▶ _What needs to be done_:
The lines from the one with "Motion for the" through the last line below are to be copied exactly; no other lines are to be returned.

▶ _Provided material_:

--

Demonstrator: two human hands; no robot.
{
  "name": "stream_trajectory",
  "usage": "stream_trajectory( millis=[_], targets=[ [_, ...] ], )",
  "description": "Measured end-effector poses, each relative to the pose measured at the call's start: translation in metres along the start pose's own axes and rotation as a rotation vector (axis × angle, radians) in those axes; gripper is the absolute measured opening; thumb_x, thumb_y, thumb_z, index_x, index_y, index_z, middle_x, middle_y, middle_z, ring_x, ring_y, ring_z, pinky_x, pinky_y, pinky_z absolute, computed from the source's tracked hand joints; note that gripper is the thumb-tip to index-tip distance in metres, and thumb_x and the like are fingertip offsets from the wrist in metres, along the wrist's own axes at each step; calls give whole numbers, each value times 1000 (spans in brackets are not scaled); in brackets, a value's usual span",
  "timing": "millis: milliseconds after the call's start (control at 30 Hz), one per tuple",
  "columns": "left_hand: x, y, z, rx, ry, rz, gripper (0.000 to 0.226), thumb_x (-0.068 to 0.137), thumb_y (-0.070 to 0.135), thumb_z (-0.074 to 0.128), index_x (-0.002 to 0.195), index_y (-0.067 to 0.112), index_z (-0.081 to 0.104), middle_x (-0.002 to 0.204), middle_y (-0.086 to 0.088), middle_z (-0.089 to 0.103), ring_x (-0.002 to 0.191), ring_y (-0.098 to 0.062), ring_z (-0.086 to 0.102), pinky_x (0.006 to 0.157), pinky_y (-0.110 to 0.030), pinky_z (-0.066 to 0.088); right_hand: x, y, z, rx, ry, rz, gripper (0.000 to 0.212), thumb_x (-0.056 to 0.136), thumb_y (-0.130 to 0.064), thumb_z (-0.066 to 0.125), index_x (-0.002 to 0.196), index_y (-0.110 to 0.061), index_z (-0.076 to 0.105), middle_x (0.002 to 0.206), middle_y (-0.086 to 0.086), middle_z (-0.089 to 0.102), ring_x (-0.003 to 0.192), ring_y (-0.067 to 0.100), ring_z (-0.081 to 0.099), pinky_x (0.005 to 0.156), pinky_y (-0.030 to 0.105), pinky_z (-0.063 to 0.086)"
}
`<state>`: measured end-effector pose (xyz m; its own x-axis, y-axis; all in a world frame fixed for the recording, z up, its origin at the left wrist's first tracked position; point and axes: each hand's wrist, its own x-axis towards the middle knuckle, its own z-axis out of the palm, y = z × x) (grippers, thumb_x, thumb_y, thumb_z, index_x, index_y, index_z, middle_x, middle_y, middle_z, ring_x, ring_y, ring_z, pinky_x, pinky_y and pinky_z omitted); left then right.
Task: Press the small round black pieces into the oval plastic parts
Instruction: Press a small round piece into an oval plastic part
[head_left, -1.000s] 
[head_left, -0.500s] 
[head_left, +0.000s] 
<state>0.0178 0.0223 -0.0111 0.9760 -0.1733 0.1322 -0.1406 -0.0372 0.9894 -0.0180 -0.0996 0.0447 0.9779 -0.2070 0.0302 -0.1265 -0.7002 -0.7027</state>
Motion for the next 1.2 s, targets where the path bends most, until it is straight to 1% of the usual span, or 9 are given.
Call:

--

▶ _Result of the exercise_:
Motion for the next 1.2 s, targets where the path bends most, until it is straight to 1% of the usual span, or 9 are given.
Call:

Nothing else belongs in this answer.